Return the material exactly, first line through the line containing "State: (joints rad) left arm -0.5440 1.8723", and nothing more. Pictures stay out.

Start of Block

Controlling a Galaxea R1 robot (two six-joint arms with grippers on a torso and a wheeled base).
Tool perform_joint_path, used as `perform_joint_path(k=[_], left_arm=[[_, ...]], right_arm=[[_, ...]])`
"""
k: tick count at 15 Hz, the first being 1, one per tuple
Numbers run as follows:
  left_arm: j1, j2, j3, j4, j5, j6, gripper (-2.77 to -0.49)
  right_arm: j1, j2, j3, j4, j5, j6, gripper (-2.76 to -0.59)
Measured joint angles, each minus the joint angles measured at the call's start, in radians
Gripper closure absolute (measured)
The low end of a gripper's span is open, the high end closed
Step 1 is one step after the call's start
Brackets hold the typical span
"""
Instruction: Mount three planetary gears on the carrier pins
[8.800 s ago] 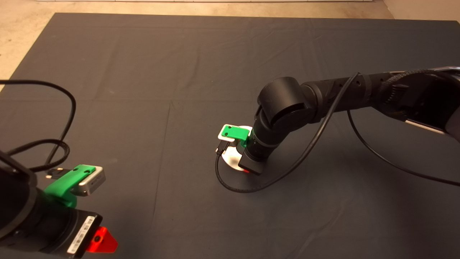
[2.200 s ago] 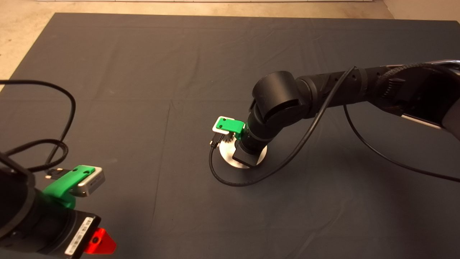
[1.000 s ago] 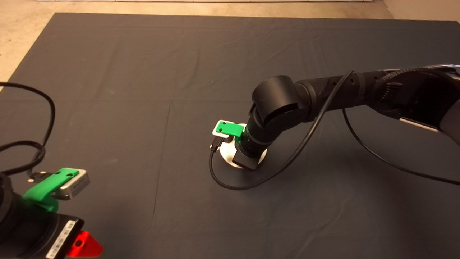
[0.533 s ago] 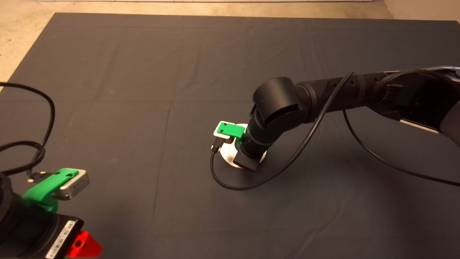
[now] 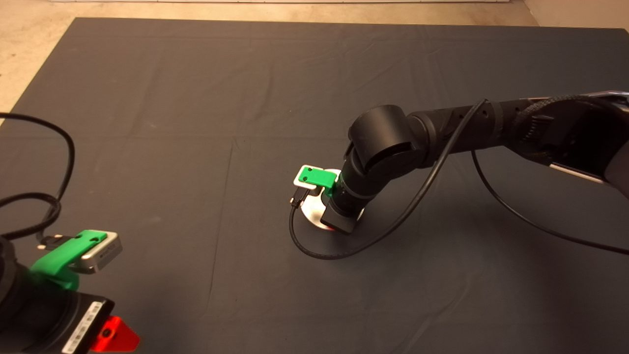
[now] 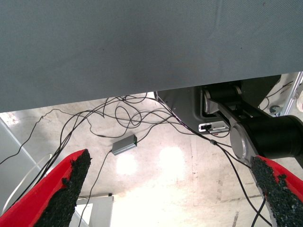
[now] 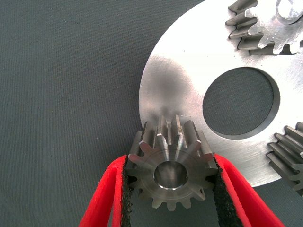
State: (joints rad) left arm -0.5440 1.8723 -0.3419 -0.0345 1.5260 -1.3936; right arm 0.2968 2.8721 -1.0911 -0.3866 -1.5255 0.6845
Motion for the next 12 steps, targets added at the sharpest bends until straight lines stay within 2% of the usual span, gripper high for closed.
perform_joint_path(k=[12], left_arm=[[0.0, -0.004, 0.0, 0.0, 0.0, 0.006, -2.47]], right_arm=[[-0.01, 0.001, 0.01, -0.003, -0.008, -0.003, -0.94]])
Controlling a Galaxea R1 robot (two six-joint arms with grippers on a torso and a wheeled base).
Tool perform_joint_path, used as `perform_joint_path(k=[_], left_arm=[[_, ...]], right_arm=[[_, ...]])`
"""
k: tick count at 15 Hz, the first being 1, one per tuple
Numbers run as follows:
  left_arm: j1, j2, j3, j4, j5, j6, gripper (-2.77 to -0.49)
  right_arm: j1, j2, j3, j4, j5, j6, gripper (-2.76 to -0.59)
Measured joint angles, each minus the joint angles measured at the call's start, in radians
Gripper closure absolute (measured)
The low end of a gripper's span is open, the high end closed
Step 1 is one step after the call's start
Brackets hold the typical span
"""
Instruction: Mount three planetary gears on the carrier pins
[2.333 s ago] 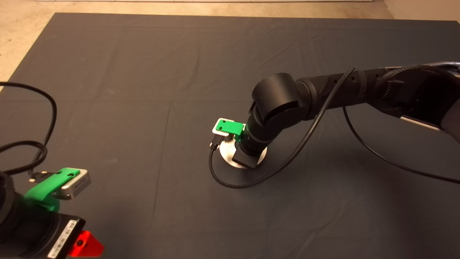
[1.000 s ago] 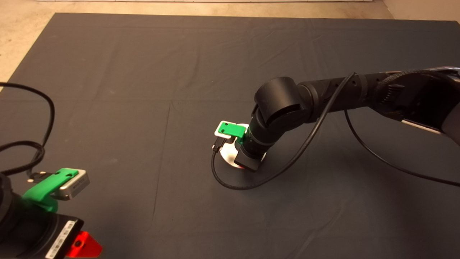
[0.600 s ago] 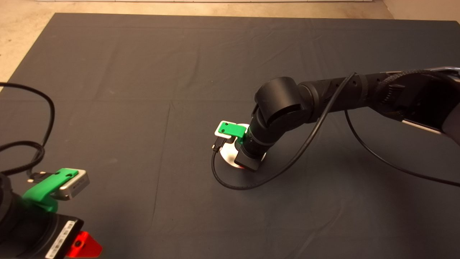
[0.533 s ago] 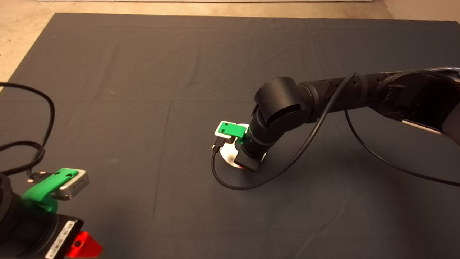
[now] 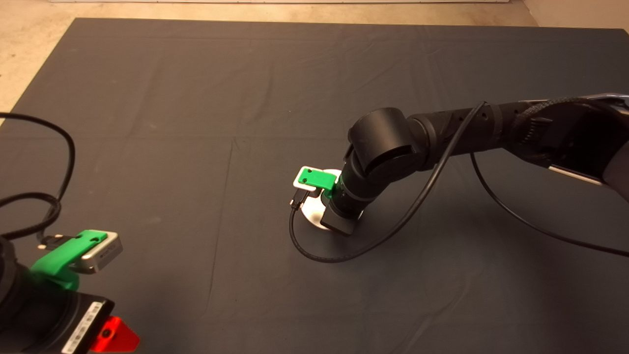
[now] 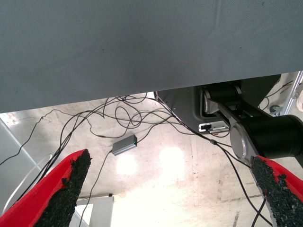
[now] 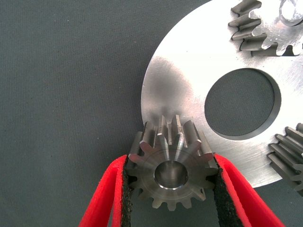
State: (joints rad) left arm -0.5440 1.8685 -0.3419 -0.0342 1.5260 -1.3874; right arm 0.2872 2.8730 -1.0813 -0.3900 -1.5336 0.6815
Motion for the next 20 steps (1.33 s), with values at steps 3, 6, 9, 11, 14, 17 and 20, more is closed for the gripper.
perform_joint_path(k=[3, 6, 9, 11, 14, 17, 20], left_arm=[[0.0, -0.016, 0.0, 0.0, 0.0, 0.01, -2.47], [0.0, -0.021, 0.0, 0.0, 0.0, 0.014, -2.47], [0.0, -0.024, 0.0, 0.0, 0.0, 0.016, -2.47], [0.0, -0.026, 0.0, 0.0, 0.0, 0.016, -2.47], [0.0, -0.026, 0.0, -0.001, 0.0, 0.016, -2.47], [0.0, -0.026, 0.0, -0.001, 0.0, 0.016, -2.47], [0.0, -0.026, 0.0, -0.004, 0.0, 0.017, -2.47]], right_arm=[[-0.001, 0.0, 0.001, -0.001, -0.001, 0.0, -0.94], [-0.001, 0.0, 0.002, -0.002, 0.0, 0.0, -0.94], [-0.001, -0.001, 0.002, -0.002, 0.0, 0.0, -0.94], [-0.001, -0.005, 0.002, -0.001, 0.005, 0.0, -0.94], [0.0, -0.012, 0.002, -0.001, 0.015, 0.0, -0.94], [0.001, -0.017, 0.002, -0.001, 0.018, 0.0, -0.94], [0.001, -0.021, 0.002, -0.001, 0.023, 0.0, -0.94]])
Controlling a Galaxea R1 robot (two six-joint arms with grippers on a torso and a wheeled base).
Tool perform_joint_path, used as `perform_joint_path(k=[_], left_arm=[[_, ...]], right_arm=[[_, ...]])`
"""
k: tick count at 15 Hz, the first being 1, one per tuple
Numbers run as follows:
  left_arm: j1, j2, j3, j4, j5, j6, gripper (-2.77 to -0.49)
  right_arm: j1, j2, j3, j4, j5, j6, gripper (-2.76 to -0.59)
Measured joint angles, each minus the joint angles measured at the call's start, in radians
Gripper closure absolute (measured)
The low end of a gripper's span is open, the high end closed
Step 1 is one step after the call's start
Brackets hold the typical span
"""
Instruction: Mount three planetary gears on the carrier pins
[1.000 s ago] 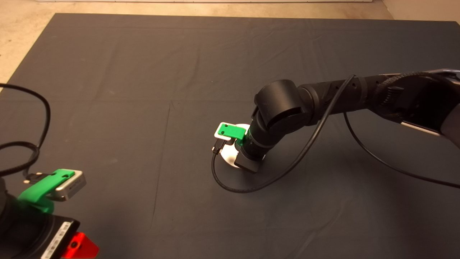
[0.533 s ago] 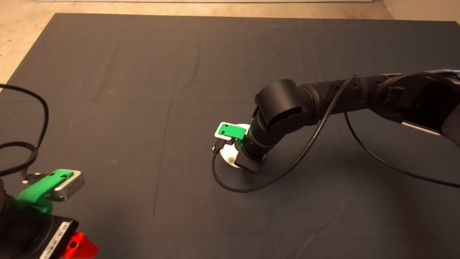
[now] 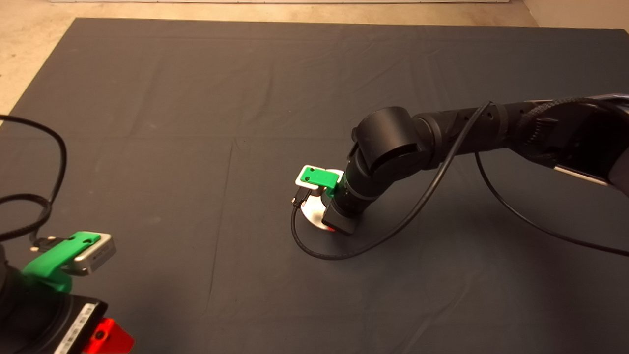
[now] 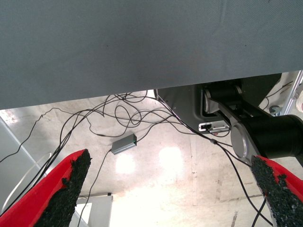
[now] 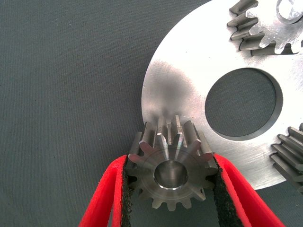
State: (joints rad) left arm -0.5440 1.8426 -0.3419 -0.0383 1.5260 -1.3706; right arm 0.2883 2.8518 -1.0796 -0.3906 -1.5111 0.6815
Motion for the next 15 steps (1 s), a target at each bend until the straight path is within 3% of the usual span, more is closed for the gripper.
perform_joint_path(k=[11, 13, 15], left_arm=[[0.0, 0.0, 0.0, -0.014, 0.0, 0.0, -2.47], [0.0, 0.0, 0.0, -0.015, 0.0, 0.0, -2.47], [0.0, 0.0, 0.0, -0.015, 0.0, 0.0, -2.47]], right_arm=[[0.001, -0.012, 0.004, 0.001, 0.018, 0.0, -0.94], [0.001, -0.012, 0.01, 0.001, 0.016, 0.0, -0.94], [-0.015, -0.015, 0.013, 0.001, 0.0, 0.0, -0.94]])
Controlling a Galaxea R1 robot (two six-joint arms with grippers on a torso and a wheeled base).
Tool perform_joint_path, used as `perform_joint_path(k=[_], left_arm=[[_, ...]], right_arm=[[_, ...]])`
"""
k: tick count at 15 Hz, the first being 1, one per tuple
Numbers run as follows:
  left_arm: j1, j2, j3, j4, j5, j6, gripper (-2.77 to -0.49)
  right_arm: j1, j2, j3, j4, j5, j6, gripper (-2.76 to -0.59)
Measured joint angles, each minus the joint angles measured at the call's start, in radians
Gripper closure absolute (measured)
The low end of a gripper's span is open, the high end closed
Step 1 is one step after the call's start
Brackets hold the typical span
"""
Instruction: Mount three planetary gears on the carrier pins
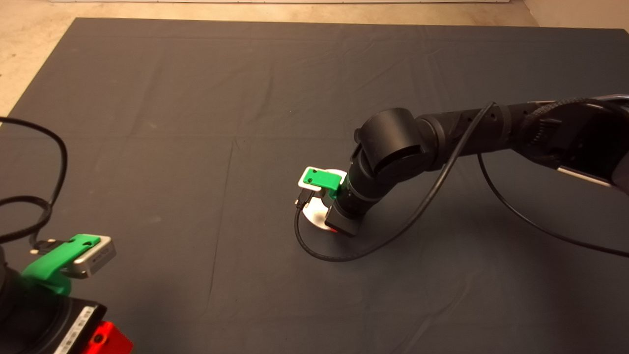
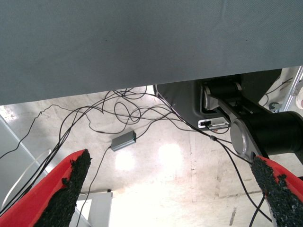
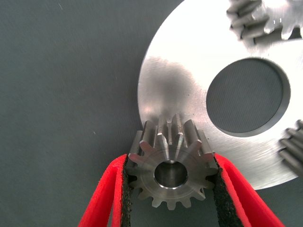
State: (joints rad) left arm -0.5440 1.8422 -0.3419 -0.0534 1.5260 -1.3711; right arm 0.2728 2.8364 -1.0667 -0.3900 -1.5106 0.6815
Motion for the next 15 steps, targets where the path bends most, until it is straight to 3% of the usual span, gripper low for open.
perform_joint_path(k=[1, 5, 15], left_arm=[[0.0, 0.0, 0.0, 0.0, 0.0, 0.0, -2.47], [0.0, 0.0, 0.0, 0.0, 0.0, 0.0, -2.47], [0.0, 0.0, 0.0, 0.0, 0.0, 0.0, -2.47]], right_arm=[[-0.008, -0.003, 0.0, 0.001, -0.011, 0.0, -0.94], [-0.006, -0.003, 0.011, 0.001, -0.027, 0.001, -0.94], [-0.006, 0.014, 0.024, 0.0, -0.033, 0.005, -0.95]])
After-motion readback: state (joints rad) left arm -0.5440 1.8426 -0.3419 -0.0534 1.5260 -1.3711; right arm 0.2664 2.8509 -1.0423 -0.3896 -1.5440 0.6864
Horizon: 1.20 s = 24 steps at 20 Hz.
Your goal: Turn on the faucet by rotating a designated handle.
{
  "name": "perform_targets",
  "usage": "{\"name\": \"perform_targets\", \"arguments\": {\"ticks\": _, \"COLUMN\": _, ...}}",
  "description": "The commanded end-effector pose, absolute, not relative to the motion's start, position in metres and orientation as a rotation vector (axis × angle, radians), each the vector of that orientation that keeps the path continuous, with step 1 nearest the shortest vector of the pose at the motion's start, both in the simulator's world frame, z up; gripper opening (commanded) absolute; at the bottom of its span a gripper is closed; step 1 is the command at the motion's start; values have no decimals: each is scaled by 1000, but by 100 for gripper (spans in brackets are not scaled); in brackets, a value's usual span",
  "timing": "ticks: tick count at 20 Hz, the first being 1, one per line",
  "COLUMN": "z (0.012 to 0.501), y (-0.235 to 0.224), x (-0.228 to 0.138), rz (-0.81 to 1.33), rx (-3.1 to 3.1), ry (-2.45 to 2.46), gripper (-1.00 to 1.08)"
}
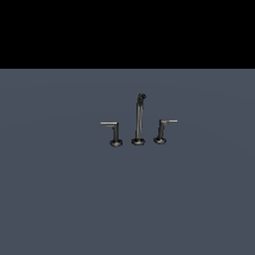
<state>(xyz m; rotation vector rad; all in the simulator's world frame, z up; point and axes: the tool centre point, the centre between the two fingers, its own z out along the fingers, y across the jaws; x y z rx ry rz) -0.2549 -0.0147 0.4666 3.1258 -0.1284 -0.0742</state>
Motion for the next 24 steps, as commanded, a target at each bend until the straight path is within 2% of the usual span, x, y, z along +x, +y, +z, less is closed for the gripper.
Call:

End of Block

Solution for this task:
Controlling a Galaxea R1 robot (two six-joint arms with grippers on a torso and a wheeled base).
Tool perform_joint_path, used as `perform_joint_path(k=[_], left_arm=[[_, ...]], right_arm=[[_, ...]])`
"""
k: tick count at 15 Hz, the first being 1, one per tuple
Numbers run as follows:
  left_arm: j1, j2, j3, j4, j5, j6, gripper (-2.77 to -0.49)
  right_arm: j1, j2, j3, j4, j5, j6, gripper (-2.76 to -0.59)
Measured joint angles, each minus the joint angles measured at the call's start, in radians
Gripper closure absolute (measured)
The low end of a gripper's span is open, the high end closed
Step 1 is one step after the call's start
Brackets hold the typical span
"""
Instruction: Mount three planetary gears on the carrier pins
[8.800 s ago] 
[2.200 s ago] 
[1.000 s ago] 
[0.533 s ago] 
[now] 
[now] 
[now] 
State: (joints rad) left arm -0.5440 1.8723 -0.3419 -0.0345 1.5260 -1.3936; right arm 0.2968 2.8721 -1.0911 -0.3866 -1.5255 0.6845

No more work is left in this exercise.